## What you have to do
Counting only lines below that contain the string "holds", give the total as a single number.

════

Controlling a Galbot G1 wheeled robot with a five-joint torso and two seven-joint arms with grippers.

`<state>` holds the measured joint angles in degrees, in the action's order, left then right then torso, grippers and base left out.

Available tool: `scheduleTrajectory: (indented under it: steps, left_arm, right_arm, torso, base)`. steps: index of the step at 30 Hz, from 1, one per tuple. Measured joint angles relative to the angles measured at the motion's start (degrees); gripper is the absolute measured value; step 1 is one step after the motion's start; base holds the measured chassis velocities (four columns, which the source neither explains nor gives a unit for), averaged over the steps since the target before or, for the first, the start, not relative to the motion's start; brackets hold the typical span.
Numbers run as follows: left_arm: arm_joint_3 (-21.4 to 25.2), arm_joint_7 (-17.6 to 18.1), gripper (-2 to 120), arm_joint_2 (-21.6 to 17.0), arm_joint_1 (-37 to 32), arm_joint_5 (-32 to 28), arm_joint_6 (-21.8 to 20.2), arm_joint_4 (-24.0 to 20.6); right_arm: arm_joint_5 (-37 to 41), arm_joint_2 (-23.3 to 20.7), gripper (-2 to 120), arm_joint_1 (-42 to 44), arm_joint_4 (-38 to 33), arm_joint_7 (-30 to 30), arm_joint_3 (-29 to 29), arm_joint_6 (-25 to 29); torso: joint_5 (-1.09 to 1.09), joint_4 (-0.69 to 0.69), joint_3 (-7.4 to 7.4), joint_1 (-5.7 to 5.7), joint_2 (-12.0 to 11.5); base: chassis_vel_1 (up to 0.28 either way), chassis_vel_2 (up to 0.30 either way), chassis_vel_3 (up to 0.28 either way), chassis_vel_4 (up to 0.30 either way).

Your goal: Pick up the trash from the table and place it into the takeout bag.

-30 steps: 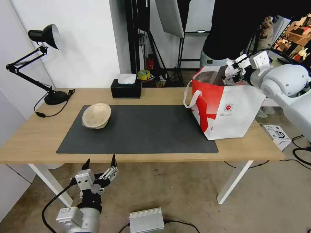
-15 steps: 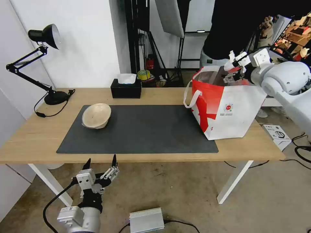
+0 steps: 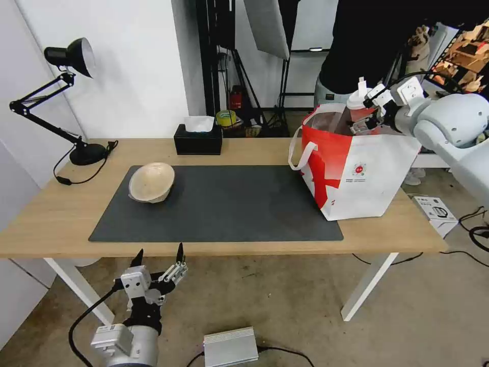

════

## Response to this exercise
2